[Data records]
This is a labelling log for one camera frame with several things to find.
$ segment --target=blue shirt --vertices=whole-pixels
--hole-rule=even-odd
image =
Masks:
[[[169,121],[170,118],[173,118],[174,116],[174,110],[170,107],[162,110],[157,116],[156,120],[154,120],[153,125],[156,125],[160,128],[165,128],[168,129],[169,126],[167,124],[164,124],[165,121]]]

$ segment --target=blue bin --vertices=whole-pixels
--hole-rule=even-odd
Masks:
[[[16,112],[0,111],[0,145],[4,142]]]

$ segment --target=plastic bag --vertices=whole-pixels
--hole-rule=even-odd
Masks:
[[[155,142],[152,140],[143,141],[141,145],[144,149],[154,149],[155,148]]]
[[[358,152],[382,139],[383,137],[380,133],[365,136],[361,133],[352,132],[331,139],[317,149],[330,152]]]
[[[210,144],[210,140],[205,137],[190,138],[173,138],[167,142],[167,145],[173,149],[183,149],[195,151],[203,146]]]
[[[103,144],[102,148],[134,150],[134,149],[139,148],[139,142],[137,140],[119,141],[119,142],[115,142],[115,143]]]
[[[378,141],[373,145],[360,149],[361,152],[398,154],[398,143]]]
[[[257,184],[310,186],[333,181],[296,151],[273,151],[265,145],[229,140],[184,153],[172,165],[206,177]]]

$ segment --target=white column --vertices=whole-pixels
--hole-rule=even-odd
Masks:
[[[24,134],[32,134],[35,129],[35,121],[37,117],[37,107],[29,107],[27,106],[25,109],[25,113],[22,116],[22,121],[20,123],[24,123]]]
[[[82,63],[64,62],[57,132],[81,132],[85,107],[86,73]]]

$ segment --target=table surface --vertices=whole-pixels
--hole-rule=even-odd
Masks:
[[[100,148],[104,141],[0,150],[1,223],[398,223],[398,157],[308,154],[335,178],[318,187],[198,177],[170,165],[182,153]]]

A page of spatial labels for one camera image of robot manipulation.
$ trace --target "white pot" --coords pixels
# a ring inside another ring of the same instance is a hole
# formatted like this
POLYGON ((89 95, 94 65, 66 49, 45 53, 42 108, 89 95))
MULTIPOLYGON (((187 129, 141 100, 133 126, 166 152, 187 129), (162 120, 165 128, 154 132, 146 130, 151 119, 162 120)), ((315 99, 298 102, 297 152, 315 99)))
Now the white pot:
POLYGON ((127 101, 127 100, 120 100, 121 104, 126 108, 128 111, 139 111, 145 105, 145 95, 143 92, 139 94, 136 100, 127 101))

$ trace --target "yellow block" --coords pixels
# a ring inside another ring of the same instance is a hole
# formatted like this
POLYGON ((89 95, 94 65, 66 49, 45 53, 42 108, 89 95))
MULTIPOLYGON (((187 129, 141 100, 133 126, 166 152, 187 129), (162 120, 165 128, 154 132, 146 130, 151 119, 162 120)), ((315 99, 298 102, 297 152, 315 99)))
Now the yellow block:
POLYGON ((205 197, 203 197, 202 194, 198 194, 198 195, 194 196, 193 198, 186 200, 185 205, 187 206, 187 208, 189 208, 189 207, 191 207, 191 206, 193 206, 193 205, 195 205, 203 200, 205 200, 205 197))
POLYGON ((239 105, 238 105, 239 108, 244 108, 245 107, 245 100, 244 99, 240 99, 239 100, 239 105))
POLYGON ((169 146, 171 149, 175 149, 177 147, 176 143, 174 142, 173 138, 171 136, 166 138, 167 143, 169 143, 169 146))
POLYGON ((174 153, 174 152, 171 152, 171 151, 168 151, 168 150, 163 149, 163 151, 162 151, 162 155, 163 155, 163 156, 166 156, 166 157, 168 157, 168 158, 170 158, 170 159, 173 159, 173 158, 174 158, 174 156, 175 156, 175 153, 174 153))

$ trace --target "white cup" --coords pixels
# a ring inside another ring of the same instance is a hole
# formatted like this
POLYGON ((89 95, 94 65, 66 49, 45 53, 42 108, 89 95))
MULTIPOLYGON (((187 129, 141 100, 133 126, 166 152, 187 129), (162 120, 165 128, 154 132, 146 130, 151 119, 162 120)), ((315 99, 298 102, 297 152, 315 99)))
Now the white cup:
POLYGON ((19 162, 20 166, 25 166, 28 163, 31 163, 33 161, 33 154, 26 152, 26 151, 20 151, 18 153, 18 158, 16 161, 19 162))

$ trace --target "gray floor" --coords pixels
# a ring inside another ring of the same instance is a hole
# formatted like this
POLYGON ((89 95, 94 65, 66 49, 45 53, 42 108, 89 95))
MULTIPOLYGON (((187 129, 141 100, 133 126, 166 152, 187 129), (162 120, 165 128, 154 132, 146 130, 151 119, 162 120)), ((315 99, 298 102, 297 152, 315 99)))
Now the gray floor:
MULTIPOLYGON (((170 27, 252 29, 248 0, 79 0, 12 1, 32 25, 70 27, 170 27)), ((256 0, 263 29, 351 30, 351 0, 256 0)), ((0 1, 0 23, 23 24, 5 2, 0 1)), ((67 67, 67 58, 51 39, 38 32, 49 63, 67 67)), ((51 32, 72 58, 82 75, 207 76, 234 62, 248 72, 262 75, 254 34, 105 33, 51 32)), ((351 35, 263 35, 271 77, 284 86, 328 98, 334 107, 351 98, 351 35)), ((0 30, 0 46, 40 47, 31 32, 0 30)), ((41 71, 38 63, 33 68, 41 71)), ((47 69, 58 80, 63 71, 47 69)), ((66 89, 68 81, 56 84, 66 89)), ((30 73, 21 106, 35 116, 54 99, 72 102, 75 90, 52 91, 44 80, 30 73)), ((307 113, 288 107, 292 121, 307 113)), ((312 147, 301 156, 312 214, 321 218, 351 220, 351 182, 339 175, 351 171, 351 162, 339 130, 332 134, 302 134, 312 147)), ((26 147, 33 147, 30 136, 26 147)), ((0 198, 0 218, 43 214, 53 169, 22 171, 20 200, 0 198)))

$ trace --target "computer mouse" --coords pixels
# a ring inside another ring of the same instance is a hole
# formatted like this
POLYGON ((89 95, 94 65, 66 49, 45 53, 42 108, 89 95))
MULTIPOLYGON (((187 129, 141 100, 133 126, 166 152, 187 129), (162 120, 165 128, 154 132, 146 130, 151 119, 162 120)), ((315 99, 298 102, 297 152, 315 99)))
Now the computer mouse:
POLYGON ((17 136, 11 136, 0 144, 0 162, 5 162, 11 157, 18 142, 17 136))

▸ **EXERCISE BRIEF**
The records above must be transcribed line for line, exactly.

▸ **EXPECTED OUTPUT**
This is a labelling log for one camera frame with several things to find.
$ segment --target=blue shirt --vertices=whole-pixels
--hole-rule=even-odd
image =
Masks:
[[[169,121],[170,118],[173,118],[174,116],[174,110],[170,107],[162,110],[157,116],[156,120],[154,120],[153,125],[156,125],[160,128],[165,128],[168,129],[169,126],[167,124],[164,124],[165,121]]]

$ segment --target=blue bin --vertices=whole-pixels
--hole-rule=even-odd
Masks:
[[[16,112],[0,111],[0,145],[4,142]]]

$ segment --target=plastic bag --vertices=whole-pixels
--hole-rule=even-odd
Masks:
[[[155,142],[152,140],[143,141],[141,145],[144,149],[154,149],[155,148]]]
[[[358,152],[382,139],[383,137],[380,133],[365,136],[361,133],[352,132],[331,139],[317,149],[330,152]]]
[[[210,144],[210,140],[205,137],[190,138],[173,138],[167,142],[167,145],[173,149],[183,149],[195,151],[203,146]]]
[[[103,144],[102,148],[134,150],[134,149],[139,148],[139,142],[137,140],[119,141],[119,142],[115,142],[115,143]]]
[[[378,141],[373,145],[360,149],[361,152],[398,154],[398,143]]]
[[[257,184],[310,186],[333,181],[296,151],[273,151],[265,145],[229,140],[184,153],[172,165],[206,177]]]

$ segment --target=white column --vertices=whole-pixels
--hole-rule=even-odd
Masks:
[[[24,134],[32,134],[35,129],[35,121],[37,117],[37,107],[29,107],[27,106],[25,109],[25,113],[22,116],[22,121],[20,123],[24,123]]]
[[[82,63],[64,62],[57,132],[81,132],[85,107],[86,73]]]

$ segment --target=table surface --vertices=whole-pixels
--hole-rule=even-odd
Masks:
[[[100,148],[104,141],[0,150],[1,223],[398,223],[398,157],[308,154],[335,178],[318,187],[198,177],[170,165],[182,153]]]

A page of spatial labels for one camera image of robot manipulation.
$ trace --target "white pot" --coords pixels
# a ring inside another ring of the same instance is a hole
# formatted like this
POLYGON ((89 95, 94 65, 66 49, 45 53, 42 108, 89 95))
MULTIPOLYGON (((187 129, 141 100, 133 126, 166 152, 187 129), (162 120, 165 128, 154 132, 146 130, 151 119, 162 120)), ((315 99, 298 102, 297 152, 315 99)))
Now the white pot:
POLYGON ((127 101, 127 100, 120 100, 121 104, 126 108, 128 111, 139 111, 145 105, 145 95, 143 92, 139 94, 136 100, 127 101))

$ trace --target "yellow block" --coords pixels
# a ring inside another ring of the same instance is a hole
# formatted like this
POLYGON ((89 95, 94 65, 66 49, 45 53, 42 108, 89 95))
MULTIPOLYGON (((187 129, 141 100, 133 126, 166 152, 187 129), (162 120, 165 128, 154 132, 146 130, 151 119, 162 120)), ((315 99, 298 102, 297 152, 315 99)))
Now the yellow block:
POLYGON ((205 197, 203 197, 202 194, 198 194, 198 195, 194 196, 193 198, 186 200, 185 205, 187 206, 187 208, 189 208, 189 207, 191 207, 191 206, 193 206, 193 205, 195 205, 203 200, 205 200, 205 197))
POLYGON ((239 105, 238 105, 239 108, 244 108, 245 107, 245 100, 244 99, 240 99, 239 100, 239 105))
POLYGON ((169 146, 171 149, 175 149, 177 147, 176 143, 174 142, 173 138, 171 136, 166 138, 167 143, 169 143, 169 146))
POLYGON ((174 153, 174 152, 171 152, 171 151, 168 151, 168 150, 163 149, 163 151, 162 151, 162 155, 163 155, 163 156, 166 156, 166 157, 168 157, 168 158, 170 158, 170 159, 173 159, 173 158, 174 158, 174 156, 175 156, 175 153, 174 153))

$ trace --target "white cup" --coords pixels
# a ring inside another ring of the same instance is a hole
# formatted like this
POLYGON ((89 95, 94 65, 66 49, 45 53, 42 108, 89 95))
MULTIPOLYGON (((187 129, 141 100, 133 126, 166 152, 187 129), (162 120, 165 128, 154 132, 146 130, 151 119, 162 120)), ((315 99, 298 102, 297 152, 315 99)))
Now the white cup:
POLYGON ((19 162, 20 166, 25 166, 28 163, 31 163, 33 161, 33 154, 26 152, 26 151, 20 151, 18 153, 18 158, 16 161, 19 162))

$ trace --target "gray floor" --coords pixels
# a ring inside another ring of the same instance is a hole
# formatted like this
POLYGON ((89 95, 94 65, 66 49, 45 53, 42 108, 89 95))
MULTIPOLYGON (((187 129, 141 100, 133 126, 166 152, 187 129), (162 120, 165 128, 154 132, 146 130, 151 119, 162 120)), ((315 99, 298 102, 297 152, 315 99)))
Now the gray floor:
MULTIPOLYGON (((170 27, 252 29, 248 0, 79 0, 12 1, 32 25, 70 27, 170 27)), ((256 0, 263 29, 351 30, 351 0, 256 0)), ((0 1, 0 23, 23 24, 5 2, 0 1)), ((67 67, 67 58, 51 39, 38 32, 49 63, 67 67)), ((51 32, 72 58, 82 75, 207 76, 234 62, 248 72, 262 75, 254 34, 105 33, 51 32)), ((351 35, 263 35, 271 77, 284 86, 328 98, 334 107, 351 98, 351 35)), ((0 30, 0 46, 40 47, 31 32, 0 30)), ((41 71, 38 63, 33 68, 41 71)), ((47 69, 58 80, 63 71, 47 69)), ((66 89, 68 81, 56 84, 66 89)), ((30 73, 21 106, 35 116, 54 99, 72 102, 75 90, 52 91, 44 80, 30 73)), ((307 113, 288 107, 292 121, 307 113)), ((312 147, 301 156, 312 214, 321 218, 351 220, 351 182, 339 175, 351 171, 351 162, 339 130, 332 134, 302 134, 312 147)), ((26 147, 33 147, 30 136, 26 147)), ((0 198, 0 218, 43 214, 53 169, 22 171, 20 200, 0 198)))

$ trace --target "computer mouse" --coords pixels
# a ring inside another ring of the same instance is a hole
# formatted like this
POLYGON ((89 95, 94 65, 66 49, 45 53, 42 108, 89 95))
MULTIPOLYGON (((187 129, 141 100, 133 126, 166 152, 187 129), (162 120, 165 128, 154 132, 146 130, 151 119, 162 120)), ((315 99, 298 102, 297 152, 315 99)))
Now the computer mouse:
POLYGON ((17 136, 11 136, 0 144, 0 162, 5 162, 11 157, 18 142, 17 136))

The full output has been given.